*** EXTRACTED RECORDS ***
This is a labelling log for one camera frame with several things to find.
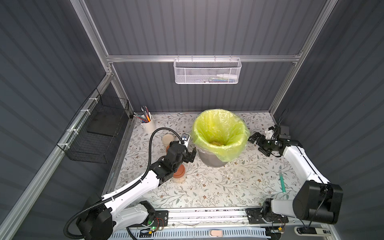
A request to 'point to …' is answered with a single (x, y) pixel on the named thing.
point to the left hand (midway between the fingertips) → (188, 146)
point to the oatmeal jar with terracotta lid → (179, 176)
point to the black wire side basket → (90, 137)
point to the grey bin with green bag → (220, 136)
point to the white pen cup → (148, 127)
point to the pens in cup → (147, 115)
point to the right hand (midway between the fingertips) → (256, 143)
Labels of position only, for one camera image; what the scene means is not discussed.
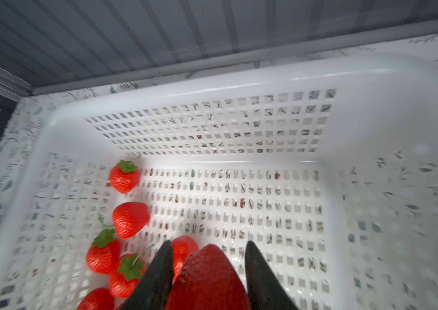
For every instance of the red strawberry basket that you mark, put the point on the red strawberry basket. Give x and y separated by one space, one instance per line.
98 299
103 254
124 176
129 218
125 277

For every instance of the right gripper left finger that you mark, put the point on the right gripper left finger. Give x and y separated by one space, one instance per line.
155 285

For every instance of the red strawberry top basket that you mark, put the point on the red strawberry top basket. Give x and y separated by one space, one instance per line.
124 176

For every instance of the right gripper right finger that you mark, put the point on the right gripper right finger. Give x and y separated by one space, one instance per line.
264 289

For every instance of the white plastic perforated basket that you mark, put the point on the white plastic perforated basket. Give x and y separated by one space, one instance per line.
330 167

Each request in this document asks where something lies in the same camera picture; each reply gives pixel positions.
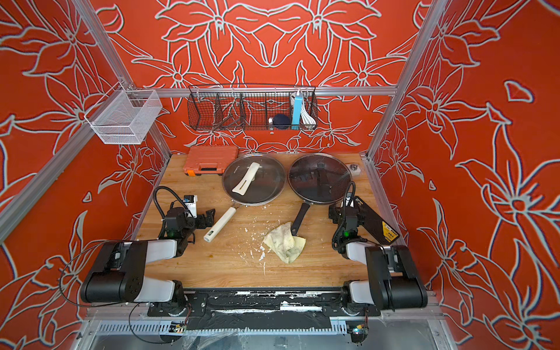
*** End of EXTRACTED RECORDS ***
Give back exactly the lines from the one with "For every instance of the white" through the end of the records above, inclusive, and omit any pictures.

▸ ANSWER BOX:
For every instance of the white plastic perforated basket that you mark, put the point on the white plastic perforated basket. Give x and y separated by one space, one instance per line.
330 167

Each request in this document asks where something lies in the same camera picture; each reply gives pixel positions.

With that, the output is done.